У стен корабля, держась за поручни, висели оставшиеся три тайконавта. Двое мужчин, находившиеся слева и справа от открывшегося шлюза, держались за поручни ногами, широко расставив руки и приготовившись меня ловить. Но я почти не обратила на них внимания, похищенного висящей у противоположной стены Хе Пейронг собственной персоной.
Жилистая, смуглая, скуластая женщина лет тридцати пяти — сорока, одетая в полувоенные брючки и черную футболку, с темно красными волосами, собранными в два рога в китайской традиционной прическе, Хе держала в руках антикварный кортик с перламутровой рукояткой и каким-то китайским мифическим животным на гарде и пырилась в меня похожими на угольки глазами.
— Здравствуйте, — как можно более нейтрально сказала я по-английски.

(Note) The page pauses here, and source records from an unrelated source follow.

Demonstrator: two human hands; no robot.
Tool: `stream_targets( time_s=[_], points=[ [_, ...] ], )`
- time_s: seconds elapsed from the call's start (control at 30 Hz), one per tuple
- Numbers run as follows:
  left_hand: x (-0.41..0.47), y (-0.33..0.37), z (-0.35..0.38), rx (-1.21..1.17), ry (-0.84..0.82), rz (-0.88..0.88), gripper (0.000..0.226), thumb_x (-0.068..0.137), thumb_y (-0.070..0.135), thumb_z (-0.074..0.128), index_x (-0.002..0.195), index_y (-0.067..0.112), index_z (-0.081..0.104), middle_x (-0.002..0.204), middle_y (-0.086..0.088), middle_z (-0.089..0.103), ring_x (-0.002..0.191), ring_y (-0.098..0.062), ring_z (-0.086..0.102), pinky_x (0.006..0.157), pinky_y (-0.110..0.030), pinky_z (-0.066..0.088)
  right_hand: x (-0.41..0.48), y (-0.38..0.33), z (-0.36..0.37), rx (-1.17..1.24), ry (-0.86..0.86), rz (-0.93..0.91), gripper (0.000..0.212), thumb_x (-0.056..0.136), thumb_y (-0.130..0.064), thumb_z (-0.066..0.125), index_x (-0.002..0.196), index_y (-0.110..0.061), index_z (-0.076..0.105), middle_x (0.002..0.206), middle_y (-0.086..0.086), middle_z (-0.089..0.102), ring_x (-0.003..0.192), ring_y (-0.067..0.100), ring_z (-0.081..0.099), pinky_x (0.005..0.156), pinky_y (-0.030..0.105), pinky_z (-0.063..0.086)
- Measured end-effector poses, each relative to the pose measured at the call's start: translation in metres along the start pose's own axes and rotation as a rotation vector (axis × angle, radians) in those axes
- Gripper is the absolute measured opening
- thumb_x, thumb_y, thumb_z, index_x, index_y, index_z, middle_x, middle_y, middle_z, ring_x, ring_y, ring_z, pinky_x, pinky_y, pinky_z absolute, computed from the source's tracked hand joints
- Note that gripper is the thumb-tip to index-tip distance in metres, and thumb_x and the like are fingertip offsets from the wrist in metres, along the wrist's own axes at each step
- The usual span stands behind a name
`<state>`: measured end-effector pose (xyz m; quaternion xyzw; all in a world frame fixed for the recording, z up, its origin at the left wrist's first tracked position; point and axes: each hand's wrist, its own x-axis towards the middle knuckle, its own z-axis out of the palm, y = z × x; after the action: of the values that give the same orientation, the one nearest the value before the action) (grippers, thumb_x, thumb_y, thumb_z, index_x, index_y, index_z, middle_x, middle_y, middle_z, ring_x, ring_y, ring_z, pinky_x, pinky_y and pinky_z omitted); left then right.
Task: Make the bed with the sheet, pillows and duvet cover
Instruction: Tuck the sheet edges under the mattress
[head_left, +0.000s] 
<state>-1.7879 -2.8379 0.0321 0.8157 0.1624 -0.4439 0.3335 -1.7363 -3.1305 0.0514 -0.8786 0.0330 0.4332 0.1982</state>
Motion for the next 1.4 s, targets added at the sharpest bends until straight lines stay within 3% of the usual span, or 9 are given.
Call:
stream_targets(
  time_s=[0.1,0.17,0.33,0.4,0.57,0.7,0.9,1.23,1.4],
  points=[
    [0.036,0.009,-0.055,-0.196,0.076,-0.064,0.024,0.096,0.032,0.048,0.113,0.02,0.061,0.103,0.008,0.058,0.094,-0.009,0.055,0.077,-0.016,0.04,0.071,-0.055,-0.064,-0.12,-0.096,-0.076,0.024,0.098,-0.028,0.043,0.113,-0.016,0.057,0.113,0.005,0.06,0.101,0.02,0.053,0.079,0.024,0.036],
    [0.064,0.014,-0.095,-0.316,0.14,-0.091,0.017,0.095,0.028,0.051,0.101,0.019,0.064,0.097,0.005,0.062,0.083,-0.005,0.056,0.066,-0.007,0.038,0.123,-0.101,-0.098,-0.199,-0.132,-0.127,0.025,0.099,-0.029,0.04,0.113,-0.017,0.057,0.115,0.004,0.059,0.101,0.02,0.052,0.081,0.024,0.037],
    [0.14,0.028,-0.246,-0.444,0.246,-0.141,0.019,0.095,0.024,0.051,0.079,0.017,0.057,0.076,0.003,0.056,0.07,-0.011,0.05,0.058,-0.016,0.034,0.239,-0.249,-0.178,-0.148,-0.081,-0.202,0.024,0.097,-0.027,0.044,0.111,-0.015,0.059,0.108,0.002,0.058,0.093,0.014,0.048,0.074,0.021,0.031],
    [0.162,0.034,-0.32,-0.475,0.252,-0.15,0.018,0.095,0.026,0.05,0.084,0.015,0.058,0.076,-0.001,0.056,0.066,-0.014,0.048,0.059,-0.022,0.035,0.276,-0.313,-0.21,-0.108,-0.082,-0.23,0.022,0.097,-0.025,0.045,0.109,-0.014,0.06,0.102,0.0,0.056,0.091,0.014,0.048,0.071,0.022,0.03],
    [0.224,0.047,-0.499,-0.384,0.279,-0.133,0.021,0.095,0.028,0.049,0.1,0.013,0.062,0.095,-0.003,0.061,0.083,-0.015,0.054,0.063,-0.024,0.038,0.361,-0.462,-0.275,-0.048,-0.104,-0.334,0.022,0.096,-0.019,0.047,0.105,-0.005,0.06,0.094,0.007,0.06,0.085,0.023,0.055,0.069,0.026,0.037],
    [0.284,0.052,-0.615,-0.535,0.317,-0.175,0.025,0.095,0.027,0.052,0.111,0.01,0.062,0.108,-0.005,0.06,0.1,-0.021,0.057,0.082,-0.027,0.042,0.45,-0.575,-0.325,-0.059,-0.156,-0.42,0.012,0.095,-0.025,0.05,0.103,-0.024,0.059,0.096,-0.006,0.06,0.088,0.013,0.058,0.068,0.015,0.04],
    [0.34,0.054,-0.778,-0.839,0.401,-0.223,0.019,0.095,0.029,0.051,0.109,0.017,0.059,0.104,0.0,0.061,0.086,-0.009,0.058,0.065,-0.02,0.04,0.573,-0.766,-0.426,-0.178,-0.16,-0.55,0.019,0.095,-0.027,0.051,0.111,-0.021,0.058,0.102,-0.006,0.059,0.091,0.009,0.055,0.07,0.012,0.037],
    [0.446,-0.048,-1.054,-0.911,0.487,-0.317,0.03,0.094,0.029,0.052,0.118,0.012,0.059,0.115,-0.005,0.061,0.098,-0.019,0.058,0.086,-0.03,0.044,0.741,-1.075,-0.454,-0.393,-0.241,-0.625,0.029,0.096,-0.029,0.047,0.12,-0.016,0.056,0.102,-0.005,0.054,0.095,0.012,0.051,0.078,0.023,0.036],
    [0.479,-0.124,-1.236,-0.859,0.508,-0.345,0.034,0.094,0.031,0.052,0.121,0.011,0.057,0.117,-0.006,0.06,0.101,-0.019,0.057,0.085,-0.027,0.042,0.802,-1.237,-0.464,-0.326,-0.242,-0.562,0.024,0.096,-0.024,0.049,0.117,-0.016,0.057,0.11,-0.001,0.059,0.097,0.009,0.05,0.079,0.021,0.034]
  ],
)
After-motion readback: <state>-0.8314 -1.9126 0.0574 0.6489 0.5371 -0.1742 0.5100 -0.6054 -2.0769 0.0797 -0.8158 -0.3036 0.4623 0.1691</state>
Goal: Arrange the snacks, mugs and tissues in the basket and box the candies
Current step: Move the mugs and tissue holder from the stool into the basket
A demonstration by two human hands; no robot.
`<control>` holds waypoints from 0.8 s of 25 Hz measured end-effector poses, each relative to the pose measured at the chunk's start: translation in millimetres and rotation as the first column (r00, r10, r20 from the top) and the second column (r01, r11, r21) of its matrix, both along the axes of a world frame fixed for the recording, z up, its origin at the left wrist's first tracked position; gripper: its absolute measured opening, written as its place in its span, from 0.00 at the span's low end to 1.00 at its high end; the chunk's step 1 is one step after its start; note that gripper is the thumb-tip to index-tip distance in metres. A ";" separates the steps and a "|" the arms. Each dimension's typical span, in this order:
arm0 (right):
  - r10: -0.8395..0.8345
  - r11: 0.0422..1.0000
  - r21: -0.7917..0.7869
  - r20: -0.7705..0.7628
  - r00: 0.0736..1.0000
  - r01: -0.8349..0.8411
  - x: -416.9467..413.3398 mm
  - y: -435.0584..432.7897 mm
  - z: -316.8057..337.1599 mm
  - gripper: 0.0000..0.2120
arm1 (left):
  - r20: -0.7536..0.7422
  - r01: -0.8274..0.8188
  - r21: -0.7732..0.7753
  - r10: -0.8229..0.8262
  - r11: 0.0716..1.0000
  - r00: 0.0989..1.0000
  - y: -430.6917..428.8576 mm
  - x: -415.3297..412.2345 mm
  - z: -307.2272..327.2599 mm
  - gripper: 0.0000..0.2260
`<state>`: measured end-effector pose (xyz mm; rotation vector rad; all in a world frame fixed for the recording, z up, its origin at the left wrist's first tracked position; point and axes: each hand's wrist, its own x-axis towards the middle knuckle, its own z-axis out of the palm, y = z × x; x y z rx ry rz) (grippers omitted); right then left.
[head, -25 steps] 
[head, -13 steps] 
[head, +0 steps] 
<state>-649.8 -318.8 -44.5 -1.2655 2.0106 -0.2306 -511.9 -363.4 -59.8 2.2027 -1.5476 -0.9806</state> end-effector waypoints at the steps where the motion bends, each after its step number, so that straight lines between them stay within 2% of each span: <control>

— Оно молча снимает скафандр. Медленно, — ответила Хе, немного поиграв кортиком перед моим лицом.
* * *
В корабль ненадолго вернулась тяжесть. Не такая, как на Земле, но всё же чувствительная. Особенно, если тебе в спину упирается какое-то ребро переборки, а сменить позу ты не можешь. По вернувшейся тяжести я догадалась, что на Земле решили не отменять миссию «Странника» из-за моего присутствия на борту. Как минимум я вернусь на Землю, повторив миссию Импи Барбикена, облетевшего Луну в романе Жюля Верна «Вокруг Луны».